Problem to work on ▸ Nothing but the lines below from the first through the one with "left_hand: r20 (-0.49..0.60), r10" should appear, printed exactly; please leave pictures out.

Information supplied ▸
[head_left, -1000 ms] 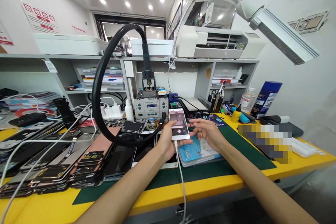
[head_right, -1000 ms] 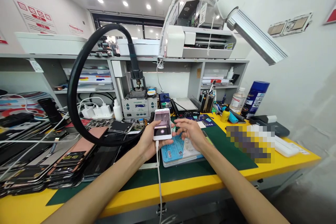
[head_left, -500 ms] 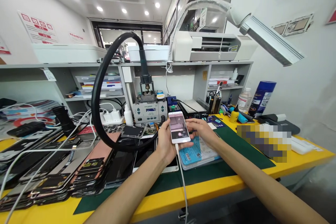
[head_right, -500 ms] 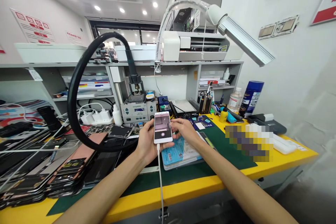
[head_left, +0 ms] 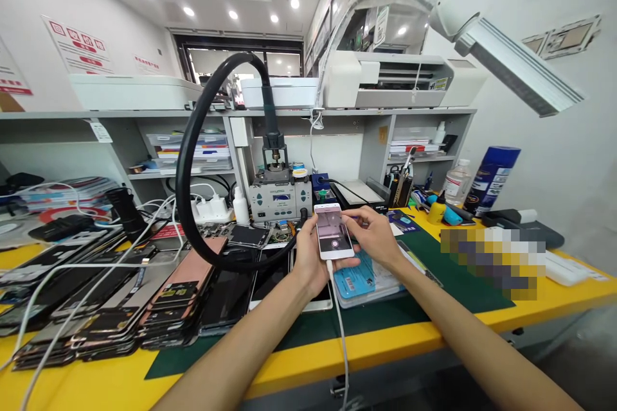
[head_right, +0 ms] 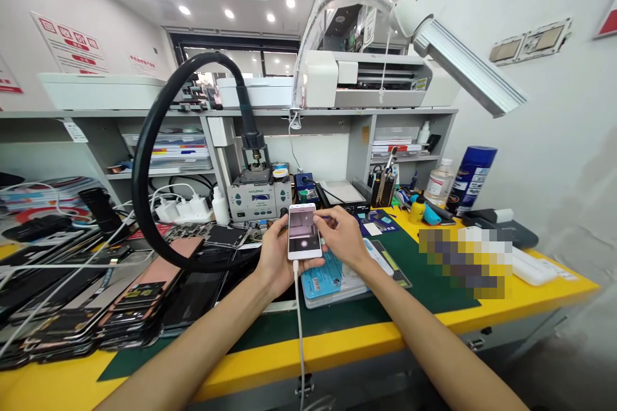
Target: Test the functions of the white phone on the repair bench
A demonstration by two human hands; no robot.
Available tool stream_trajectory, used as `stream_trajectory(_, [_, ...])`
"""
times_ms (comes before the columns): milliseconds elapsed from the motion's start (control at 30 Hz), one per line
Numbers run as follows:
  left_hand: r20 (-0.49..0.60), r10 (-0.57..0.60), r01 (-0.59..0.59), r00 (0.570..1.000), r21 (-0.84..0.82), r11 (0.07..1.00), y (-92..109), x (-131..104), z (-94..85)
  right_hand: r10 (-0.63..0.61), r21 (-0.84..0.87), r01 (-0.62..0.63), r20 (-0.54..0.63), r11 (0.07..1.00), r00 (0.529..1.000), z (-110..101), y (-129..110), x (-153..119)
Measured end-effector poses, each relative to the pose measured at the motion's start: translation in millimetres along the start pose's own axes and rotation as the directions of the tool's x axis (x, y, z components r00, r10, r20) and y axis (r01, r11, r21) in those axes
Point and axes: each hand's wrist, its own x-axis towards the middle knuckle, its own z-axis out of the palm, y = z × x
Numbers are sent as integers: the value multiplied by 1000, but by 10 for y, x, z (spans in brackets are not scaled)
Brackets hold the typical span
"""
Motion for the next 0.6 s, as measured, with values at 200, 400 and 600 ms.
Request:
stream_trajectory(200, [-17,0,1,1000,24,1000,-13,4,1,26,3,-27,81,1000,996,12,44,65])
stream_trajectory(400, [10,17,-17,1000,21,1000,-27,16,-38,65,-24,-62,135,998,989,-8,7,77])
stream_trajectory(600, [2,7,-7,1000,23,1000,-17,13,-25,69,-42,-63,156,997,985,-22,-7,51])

Answer space ▸
[head_left, -1000 ms] 
[head_right, -1000 ms] 
[head_left, -500 ms] 
[head_right, -500 ms] 
[head_left, +0 ms] 
[head_right, +0 ms] 
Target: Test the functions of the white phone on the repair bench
A demonstration by two human hands; no robot.
Available tool stream_trajectory, used as `stream_trajectory(_, [_, ...])`
"""
times_ms (comes before the columns): milliseconds elapsed from the motion's start (control at 30 Hz), one per line
Numbers run as follows:
  left_hand: r20 (-0.49..0.60), r10 (-0.57..0.60), r01 (-0.59..0.59), r00 (0.570..1.000), r21 (-0.84..0.82), r11 (0.07..1.00), y (-92..109), x (-131..104), z (-94..85)

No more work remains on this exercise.